— Task details —
Tally every line in the data that has the word "requests" and report only the total.

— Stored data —
▬▬▬
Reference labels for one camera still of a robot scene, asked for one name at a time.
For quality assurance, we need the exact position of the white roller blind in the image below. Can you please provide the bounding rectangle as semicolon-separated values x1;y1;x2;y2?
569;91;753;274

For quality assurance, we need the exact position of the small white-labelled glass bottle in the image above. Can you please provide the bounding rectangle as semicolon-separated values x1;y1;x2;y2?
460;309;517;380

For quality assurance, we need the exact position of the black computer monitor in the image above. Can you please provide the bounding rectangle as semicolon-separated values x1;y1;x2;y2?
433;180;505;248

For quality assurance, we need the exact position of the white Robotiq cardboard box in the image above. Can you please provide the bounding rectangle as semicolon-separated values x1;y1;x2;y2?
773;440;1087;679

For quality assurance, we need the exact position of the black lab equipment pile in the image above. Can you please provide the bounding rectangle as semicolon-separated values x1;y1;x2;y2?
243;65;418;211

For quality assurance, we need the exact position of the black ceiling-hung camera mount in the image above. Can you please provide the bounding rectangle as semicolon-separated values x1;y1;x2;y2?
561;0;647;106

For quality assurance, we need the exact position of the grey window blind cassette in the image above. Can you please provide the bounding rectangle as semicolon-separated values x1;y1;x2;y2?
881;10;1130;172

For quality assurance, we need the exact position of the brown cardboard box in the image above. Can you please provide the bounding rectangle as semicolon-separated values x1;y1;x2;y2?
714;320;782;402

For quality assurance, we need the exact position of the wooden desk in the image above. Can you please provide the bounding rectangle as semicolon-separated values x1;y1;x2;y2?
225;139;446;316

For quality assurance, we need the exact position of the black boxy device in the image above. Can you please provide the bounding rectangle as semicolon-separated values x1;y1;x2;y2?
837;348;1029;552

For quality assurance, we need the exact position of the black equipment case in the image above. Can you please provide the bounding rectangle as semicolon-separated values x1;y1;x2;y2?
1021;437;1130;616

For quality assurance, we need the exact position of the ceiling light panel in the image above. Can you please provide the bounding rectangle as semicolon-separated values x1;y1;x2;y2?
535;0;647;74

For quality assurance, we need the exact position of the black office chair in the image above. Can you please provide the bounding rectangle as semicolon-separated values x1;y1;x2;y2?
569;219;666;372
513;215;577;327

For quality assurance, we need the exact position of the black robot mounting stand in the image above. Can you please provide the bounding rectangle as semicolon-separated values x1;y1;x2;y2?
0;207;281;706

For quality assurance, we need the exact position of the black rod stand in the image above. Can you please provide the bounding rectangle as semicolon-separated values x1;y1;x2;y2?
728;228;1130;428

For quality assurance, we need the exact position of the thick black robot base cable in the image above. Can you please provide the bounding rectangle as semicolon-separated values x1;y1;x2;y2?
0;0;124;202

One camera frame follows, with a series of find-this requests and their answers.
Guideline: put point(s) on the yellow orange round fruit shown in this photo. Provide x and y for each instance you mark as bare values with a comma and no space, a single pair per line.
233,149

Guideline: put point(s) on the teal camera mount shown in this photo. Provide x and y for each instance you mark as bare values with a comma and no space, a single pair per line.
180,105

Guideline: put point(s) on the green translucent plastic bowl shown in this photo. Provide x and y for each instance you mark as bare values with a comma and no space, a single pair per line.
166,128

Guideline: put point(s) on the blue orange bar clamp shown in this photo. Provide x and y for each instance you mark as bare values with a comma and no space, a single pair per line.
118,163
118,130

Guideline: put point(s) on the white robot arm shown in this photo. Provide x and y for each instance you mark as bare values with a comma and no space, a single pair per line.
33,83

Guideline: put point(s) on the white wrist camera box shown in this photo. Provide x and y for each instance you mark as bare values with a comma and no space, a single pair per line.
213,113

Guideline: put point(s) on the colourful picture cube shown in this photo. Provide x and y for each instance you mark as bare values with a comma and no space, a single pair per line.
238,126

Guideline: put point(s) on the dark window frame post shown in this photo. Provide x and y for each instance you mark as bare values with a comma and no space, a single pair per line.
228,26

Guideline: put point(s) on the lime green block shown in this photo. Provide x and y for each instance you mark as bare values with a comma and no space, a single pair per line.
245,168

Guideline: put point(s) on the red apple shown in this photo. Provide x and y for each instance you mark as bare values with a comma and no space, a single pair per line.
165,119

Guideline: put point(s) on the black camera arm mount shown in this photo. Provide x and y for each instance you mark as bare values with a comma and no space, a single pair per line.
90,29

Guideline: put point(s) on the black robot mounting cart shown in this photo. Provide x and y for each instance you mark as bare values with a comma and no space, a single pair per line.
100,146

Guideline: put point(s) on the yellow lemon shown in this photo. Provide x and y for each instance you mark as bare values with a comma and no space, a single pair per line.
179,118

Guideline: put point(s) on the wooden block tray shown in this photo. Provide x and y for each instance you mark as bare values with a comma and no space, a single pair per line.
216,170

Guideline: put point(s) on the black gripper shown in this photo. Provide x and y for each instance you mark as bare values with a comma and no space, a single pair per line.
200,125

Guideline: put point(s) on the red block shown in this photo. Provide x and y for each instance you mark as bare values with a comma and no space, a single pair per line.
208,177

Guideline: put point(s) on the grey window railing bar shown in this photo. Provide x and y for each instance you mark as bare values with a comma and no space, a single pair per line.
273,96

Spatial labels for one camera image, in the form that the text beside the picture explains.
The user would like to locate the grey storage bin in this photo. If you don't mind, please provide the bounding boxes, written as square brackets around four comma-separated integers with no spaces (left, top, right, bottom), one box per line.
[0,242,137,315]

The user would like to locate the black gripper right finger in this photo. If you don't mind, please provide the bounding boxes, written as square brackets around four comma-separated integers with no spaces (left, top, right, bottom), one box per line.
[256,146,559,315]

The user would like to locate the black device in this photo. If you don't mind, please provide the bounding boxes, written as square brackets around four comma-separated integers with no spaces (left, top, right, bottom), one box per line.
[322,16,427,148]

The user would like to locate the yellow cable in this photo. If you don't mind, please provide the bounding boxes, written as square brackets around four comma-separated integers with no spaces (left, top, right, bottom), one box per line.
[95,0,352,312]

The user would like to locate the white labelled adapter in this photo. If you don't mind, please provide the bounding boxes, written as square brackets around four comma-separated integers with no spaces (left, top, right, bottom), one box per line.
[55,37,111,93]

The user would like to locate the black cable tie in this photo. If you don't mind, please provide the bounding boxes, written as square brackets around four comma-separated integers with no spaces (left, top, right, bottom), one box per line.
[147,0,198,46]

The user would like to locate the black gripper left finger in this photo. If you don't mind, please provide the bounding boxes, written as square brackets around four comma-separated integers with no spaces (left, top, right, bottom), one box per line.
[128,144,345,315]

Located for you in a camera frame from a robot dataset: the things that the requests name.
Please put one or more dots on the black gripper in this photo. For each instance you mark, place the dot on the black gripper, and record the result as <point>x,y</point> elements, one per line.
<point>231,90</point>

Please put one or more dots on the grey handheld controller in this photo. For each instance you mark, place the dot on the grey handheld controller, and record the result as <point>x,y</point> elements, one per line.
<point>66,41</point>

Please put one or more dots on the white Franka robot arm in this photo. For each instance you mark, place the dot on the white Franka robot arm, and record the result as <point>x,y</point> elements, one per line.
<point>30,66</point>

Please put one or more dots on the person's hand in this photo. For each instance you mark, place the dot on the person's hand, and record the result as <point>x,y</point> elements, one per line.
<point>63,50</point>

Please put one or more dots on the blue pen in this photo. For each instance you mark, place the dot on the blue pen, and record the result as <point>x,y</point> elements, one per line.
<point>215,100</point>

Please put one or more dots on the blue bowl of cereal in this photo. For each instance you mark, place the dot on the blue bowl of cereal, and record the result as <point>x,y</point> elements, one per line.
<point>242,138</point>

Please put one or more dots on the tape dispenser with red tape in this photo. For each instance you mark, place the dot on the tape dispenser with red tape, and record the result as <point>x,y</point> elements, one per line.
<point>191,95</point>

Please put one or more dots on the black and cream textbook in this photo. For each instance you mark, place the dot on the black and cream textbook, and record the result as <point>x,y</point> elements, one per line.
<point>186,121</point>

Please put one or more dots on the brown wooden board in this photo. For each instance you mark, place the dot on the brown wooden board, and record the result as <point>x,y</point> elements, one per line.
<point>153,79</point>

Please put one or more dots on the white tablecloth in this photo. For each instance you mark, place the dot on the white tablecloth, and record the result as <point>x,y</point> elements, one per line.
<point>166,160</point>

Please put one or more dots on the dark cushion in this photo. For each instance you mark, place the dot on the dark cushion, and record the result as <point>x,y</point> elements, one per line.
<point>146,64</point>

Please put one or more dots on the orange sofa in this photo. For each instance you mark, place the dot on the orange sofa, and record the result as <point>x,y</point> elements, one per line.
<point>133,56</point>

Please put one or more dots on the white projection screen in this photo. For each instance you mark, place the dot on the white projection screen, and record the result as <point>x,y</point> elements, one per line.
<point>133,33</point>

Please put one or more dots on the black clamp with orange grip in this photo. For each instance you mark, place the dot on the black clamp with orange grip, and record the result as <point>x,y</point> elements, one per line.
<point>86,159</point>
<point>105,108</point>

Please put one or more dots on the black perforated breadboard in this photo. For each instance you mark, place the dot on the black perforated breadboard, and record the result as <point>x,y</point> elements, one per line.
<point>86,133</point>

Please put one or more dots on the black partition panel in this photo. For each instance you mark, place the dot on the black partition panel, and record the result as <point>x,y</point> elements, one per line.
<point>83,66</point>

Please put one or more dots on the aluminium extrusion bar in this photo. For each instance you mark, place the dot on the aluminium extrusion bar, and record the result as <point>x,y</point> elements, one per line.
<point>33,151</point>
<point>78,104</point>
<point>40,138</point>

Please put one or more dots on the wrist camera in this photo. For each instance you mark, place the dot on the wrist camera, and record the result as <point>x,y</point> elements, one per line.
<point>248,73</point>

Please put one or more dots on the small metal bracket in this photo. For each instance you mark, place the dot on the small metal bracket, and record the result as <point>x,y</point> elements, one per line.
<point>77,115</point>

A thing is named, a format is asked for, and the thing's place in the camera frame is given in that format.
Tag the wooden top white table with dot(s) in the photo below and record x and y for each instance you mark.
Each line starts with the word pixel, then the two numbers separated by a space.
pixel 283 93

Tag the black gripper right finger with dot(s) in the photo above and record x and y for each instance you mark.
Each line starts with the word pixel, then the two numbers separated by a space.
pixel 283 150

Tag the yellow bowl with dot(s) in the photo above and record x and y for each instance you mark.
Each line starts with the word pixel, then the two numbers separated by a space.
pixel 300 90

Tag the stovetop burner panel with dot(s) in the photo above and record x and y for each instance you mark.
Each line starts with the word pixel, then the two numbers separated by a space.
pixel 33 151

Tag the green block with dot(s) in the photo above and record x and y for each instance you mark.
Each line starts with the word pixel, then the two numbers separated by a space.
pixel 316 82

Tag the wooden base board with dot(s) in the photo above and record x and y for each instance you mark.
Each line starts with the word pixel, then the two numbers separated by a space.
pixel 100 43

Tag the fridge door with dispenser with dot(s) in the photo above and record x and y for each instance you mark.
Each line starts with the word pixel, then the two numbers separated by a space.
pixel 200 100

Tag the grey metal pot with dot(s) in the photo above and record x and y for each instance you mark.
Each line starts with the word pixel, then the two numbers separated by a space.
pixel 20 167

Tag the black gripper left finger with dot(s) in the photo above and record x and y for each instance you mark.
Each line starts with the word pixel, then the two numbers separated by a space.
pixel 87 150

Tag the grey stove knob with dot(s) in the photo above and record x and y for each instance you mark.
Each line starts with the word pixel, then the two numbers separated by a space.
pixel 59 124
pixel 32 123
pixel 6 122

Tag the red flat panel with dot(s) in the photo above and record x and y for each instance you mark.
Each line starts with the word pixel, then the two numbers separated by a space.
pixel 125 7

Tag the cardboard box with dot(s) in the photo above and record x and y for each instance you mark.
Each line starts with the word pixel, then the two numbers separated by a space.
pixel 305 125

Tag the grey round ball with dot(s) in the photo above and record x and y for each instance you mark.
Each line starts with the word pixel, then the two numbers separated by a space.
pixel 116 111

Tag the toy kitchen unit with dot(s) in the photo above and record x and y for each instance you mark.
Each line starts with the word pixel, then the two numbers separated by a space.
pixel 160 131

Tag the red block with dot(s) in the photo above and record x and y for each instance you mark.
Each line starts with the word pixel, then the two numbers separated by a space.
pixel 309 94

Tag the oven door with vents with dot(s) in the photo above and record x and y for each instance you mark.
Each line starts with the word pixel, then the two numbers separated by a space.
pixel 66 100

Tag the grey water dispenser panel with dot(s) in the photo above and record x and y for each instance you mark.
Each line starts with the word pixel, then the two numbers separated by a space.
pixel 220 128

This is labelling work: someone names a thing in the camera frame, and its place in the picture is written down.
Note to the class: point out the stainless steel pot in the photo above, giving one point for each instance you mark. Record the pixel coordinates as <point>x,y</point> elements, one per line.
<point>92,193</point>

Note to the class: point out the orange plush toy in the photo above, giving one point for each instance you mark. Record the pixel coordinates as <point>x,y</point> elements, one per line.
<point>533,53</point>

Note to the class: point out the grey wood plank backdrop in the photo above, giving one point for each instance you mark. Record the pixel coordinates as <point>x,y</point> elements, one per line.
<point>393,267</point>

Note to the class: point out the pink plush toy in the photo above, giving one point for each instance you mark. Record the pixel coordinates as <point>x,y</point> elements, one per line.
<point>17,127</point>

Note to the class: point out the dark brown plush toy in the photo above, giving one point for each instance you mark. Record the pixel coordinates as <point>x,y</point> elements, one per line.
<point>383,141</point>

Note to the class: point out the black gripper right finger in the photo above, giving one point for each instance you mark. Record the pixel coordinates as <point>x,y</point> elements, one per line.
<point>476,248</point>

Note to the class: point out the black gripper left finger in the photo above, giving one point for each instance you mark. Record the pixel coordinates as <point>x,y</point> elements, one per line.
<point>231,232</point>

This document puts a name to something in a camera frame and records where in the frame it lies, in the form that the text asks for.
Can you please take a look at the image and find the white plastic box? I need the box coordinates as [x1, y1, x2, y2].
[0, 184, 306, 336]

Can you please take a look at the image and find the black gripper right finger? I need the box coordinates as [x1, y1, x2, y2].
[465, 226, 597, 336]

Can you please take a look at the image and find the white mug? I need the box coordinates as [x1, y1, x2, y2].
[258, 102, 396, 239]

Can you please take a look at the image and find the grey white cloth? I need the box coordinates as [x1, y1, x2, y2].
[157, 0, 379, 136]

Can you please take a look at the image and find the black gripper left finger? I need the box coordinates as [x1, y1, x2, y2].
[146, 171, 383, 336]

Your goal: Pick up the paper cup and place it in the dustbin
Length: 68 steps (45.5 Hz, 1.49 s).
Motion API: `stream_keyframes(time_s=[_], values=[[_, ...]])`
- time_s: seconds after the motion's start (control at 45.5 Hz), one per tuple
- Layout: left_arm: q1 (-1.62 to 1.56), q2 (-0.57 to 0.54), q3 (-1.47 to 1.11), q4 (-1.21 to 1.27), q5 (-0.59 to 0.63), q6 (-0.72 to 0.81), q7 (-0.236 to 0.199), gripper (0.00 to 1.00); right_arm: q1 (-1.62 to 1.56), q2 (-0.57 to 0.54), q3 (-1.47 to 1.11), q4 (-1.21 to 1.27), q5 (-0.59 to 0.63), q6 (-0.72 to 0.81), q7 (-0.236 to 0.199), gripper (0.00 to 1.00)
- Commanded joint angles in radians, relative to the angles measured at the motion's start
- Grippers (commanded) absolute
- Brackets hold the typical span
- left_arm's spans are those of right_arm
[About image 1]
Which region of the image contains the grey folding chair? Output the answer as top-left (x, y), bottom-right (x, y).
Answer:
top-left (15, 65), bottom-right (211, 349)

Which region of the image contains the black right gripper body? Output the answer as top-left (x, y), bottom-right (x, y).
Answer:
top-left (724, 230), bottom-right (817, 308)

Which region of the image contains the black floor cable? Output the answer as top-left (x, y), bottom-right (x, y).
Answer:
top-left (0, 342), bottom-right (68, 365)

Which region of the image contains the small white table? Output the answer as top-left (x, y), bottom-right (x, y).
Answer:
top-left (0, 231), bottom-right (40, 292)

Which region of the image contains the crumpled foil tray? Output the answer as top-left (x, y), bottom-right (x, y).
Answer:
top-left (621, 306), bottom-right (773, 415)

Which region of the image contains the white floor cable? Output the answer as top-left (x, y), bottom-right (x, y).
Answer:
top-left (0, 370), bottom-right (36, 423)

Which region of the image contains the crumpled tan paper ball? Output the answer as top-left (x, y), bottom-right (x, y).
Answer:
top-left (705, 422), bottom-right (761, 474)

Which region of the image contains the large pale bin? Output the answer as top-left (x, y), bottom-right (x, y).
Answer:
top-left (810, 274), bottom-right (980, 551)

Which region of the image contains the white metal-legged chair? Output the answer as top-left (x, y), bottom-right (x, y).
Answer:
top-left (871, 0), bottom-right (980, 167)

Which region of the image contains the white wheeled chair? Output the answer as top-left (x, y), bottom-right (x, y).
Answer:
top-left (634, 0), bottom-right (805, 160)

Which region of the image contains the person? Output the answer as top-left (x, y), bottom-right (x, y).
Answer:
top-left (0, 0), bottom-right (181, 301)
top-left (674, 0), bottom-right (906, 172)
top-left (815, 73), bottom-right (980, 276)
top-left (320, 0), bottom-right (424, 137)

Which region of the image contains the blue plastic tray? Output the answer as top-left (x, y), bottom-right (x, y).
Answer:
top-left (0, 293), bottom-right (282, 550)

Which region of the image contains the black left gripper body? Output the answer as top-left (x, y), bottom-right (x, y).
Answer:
▬▬▬
— Reply to the exercise —
2